Comment There's no second chance for final exams (Score 1) 554
If you want to complain about having crappy students taking space, complain about grade inflation, and the propensity of graders to "curve." Why should everyone's grade go up because there were a lot of mediocre grades? Either you think your evaluation was unfair, in which case you need to give them a fair one, or your evaluation was fair and everyone sucked, in which case they need to get the grades they deserve.
Okay. A professor starts marking final exams and realizes that their exam was too difficult because the entire class failed*. When will this second, "fair" evaluation of the class take place? In the interim between terms? When the new semester starts? Either way, I doubt students will enjoy being called back into a class that should be over and done with because the prof made the exam too difficult, and is now obligated to give a "fair" one.

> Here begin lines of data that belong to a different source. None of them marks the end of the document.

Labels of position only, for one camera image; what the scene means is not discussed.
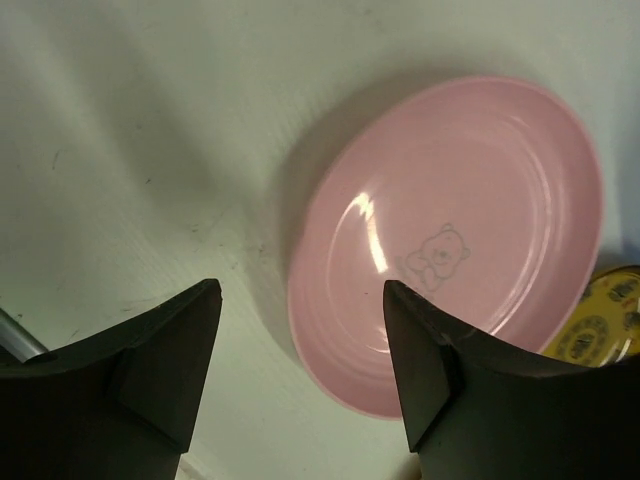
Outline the yellow patterned plate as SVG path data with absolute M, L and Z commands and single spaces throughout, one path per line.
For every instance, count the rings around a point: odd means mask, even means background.
M 597 368 L 639 353 L 639 267 L 595 274 L 542 354 Z

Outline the pink plastic plate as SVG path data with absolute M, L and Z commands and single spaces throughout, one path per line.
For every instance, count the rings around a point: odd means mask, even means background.
M 332 162 L 297 235 L 287 302 L 307 374 L 343 407 L 400 417 L 388 280 L 543 351 L 591 276 L 603 210 L 594 141 L 549 90 L 470 76 L 397 103 Z

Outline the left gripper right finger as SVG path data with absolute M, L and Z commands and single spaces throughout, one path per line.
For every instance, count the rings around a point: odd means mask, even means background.
M 426 479 L 635 479 L 639 360 L 520 349 L 389 280 L 383 310 L 409 449 Z

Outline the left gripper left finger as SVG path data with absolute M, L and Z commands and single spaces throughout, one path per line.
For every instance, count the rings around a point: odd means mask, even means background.
M 191 445 L 222 307 L 215 279 L 65 347 L 1 349 L 5 479 L 172 479 Z

I don't know what field you TA'd in, but in physics it's bloody hard for a prof to create a "fair" exam. To make a long diatribe short, usually a prof has to either err on the side of making the exam too easy or too difficult, and they always choose "too difficult" because low marks still yield meaningful data about student capabilities. (i.e., it's hard to grade students fairly when everyone scores 100% on the final.)
So, regardless of how you feel about the matter, there's a good reason why grade curves exist.
* Not a hypothetical situation. This has happened at my university.